What does "could be suitable for social housing" mean?

I was unaware that such a scheme was in existance.


----------



## Alwyn (7 Feb 2012)

Maybe I have been living under a rock for the past couple of months but I was completely unaware of this scheme. When did this come into effect? I have not been formally served with repossession papers but I know it's only a matter of time before I am. I don't want to leave Ireland for the UK and I am avoiding filing for bankruptcy.  The article is informative but it is not giving away too much information.


----------



## Brendan Burgess (7 Feb 2012)

Wishes said:


> What does "could be suitable for social housing" mean?
> 
> I was unaware that such a scheme was in existance.



It means that the family must undergo a Housing Needs Assessment by the Local Authority.
The result would mean that they would go to the top of the Housing List.
It works out cheaper for the state to rent the house than to find them a new house.

Basically it would be for families with children or single parents where the house they are living in is suitable to their needs.

Couples without children or single people can forget about it.

Brendan


----------



## Alwyn (7 Feb 2012)

Brendan Burgess said:


> Couples without children or single people can forget about it.
> 
> Brendan


 
That pretty much excludes me then.

Wonder how much of a write off there was on their mortgage.


----------



## ajapale (7 Feb 2012)

Brendan Burgess said:


> It means that the family must undergo a Housing Needs Assessment by the Local Authority.



Are you sure about this?

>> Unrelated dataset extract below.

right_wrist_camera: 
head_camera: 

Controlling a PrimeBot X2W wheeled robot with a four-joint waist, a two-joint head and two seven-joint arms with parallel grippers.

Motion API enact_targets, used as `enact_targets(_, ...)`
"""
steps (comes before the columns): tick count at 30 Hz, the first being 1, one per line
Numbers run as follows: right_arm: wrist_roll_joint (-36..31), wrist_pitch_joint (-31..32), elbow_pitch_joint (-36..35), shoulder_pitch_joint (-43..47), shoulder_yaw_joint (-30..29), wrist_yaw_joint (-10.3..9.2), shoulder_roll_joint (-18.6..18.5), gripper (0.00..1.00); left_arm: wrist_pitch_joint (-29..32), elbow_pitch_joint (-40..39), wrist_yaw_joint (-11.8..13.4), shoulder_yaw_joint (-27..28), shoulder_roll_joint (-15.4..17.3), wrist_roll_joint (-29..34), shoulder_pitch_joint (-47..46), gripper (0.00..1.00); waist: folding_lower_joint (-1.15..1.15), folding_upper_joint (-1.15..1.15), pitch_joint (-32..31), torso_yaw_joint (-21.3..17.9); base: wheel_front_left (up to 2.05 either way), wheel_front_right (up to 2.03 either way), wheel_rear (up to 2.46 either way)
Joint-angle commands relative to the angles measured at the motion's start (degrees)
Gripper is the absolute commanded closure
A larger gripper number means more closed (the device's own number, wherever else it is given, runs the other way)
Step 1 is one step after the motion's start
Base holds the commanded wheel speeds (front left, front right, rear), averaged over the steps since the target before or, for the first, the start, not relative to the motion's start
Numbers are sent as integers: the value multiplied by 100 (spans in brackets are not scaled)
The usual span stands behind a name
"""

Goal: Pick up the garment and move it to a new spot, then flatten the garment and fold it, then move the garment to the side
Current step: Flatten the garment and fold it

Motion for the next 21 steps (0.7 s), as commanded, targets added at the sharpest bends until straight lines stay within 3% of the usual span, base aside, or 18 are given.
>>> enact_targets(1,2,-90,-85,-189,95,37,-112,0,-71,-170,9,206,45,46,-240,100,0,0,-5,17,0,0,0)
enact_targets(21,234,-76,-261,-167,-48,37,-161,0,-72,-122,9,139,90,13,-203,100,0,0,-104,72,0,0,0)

Can you point to a link?


----------



## ajapale (7 Feb 2012)

OK Charlie Weston in the independant states "Also, those_* families*_ benefiting will have to be eligible for social housing." which is close to what you are saying. However the RTE article states..."The mortgage-to-rent programme is targeted at homeowners whose _*properties*_ could be suitable for social housing".There is a subtle but important distinction between the two.In the first case it is the family that has to be eligible and in the second it is the property that has to be suitable.


----------



## Kerrigan (7 Feb 2012)

Wow, for once I am stumped for words.

Don't think this is particularly fair for couples with no children or single people.


----------



## Mrs Vimes (8 Feb 2012)

According to the Irish Times article on this case:

The property must be valued at less than €220,000 and be “appropriate to household need”.

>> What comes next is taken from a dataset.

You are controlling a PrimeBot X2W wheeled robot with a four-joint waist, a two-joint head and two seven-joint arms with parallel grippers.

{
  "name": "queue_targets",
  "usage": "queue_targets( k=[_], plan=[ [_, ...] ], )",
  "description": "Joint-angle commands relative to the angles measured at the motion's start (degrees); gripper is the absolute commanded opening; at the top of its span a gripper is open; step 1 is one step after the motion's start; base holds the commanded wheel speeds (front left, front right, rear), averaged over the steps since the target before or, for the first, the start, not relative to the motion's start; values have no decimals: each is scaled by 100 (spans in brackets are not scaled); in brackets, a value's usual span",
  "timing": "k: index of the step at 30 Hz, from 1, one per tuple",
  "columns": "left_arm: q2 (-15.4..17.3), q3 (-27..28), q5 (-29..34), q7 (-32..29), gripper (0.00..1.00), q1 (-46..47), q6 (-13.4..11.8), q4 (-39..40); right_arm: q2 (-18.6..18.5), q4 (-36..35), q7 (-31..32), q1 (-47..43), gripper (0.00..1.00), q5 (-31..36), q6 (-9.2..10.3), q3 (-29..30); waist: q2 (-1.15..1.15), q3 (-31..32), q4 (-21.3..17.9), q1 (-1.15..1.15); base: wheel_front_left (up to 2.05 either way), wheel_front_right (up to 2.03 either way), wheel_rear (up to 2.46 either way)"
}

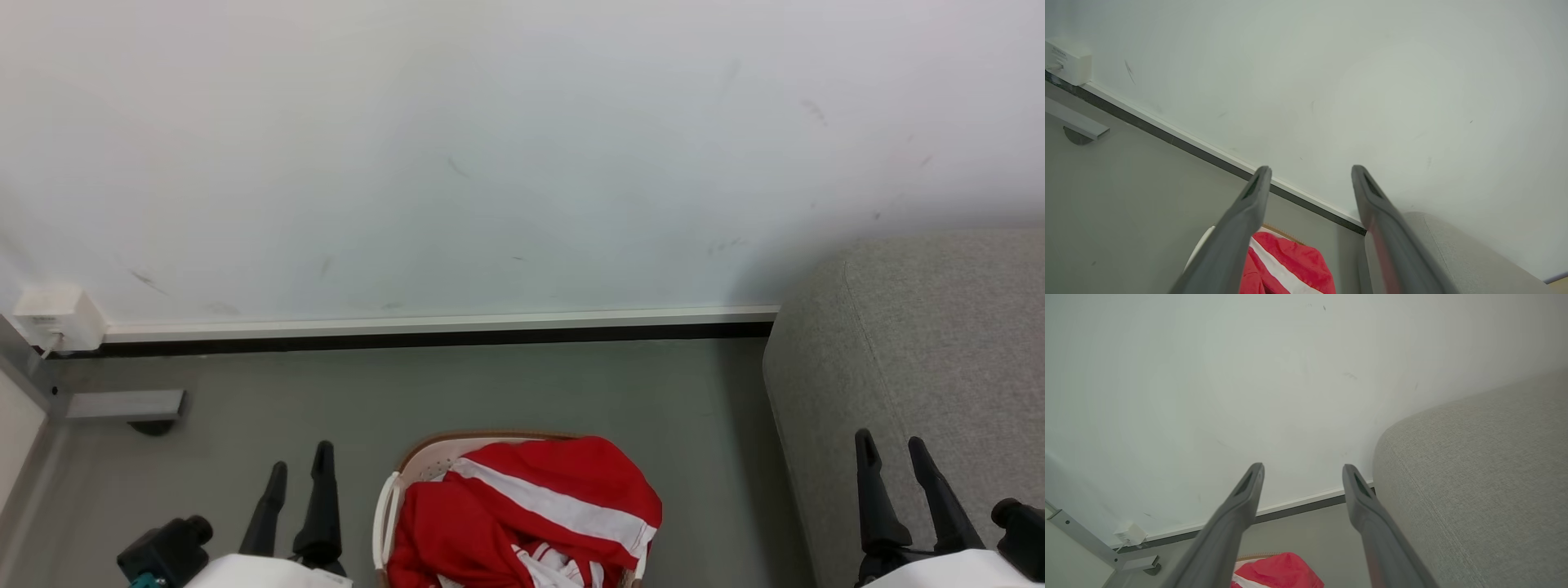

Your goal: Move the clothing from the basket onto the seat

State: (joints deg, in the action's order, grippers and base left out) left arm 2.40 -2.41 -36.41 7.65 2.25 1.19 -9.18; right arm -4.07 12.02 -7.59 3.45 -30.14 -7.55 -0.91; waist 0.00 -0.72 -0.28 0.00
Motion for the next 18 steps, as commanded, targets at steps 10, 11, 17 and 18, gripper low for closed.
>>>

I assume this would preclude a single person in a large house, or for that matter a family with one child in a six-bed house, but I don't see how it would rule out a single person or couple in a small house?

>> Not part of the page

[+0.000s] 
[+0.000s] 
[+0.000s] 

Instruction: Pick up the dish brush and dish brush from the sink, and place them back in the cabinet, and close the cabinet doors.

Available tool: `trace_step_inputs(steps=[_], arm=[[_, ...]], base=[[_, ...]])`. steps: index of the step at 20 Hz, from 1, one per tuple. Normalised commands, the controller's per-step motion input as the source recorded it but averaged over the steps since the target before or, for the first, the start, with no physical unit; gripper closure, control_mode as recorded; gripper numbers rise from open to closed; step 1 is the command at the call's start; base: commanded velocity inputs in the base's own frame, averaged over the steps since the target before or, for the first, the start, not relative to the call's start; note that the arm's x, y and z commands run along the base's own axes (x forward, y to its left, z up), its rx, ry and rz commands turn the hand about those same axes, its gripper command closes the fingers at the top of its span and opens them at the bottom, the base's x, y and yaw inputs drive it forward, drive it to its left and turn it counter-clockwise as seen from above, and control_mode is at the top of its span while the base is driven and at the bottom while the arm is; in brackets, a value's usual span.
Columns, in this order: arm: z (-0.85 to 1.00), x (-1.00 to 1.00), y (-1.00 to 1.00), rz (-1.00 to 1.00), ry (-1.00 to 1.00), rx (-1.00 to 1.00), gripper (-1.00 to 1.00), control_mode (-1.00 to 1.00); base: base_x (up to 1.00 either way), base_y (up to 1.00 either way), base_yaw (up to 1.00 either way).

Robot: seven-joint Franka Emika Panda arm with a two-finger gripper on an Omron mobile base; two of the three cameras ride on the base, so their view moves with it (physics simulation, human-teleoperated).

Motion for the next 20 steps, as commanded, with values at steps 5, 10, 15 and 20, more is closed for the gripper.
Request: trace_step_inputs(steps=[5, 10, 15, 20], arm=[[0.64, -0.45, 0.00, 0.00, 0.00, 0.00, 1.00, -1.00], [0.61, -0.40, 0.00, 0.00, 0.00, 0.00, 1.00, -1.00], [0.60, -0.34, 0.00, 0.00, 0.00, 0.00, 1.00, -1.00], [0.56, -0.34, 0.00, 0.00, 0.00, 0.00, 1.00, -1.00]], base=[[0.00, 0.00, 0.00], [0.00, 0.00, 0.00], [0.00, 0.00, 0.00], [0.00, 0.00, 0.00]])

Also, would the house have to be up to the usual standards of social housing (eg RAS scheme)?


----------



## Velazquez (9 Feb 2012)

Does anyone know what happens to any outstanding debt / shortfall? Not much pain in this for the banks if they get market price for the house, charge a commercial lending rate to the housing association to fund the purchase and then pursue the household for the outstanding debt.


----------



## ajapale (9 Feb 2012)

It appears to me that the schemes (there are two of them) are still under development and what we are looking at here is a pilot. When a number of pilots are reviewed I imagine the scheme rules will be drawn up.



> *351.* * Deputy Robert Dowds*
> 
> 
> 
> ...


----------



## Bronte (10 Feb 2012)

Wishes said:


> _*mortgage-to-rent scheme*_, which will see a housing association take over a home owned by a family facing repossession by a bank.
> 
> The family will now rent the home from the approved housing body _*Cluid*_.
> 
> ...


 
Where is the benefit to the homeowner.  If the bank repossessed the house as they couldn't afford it then all debt would presumably be written off.  Is the advantage that the homeowner can stay in that particular house, but couldn't they rent something similar anyway and social welfare would pay. 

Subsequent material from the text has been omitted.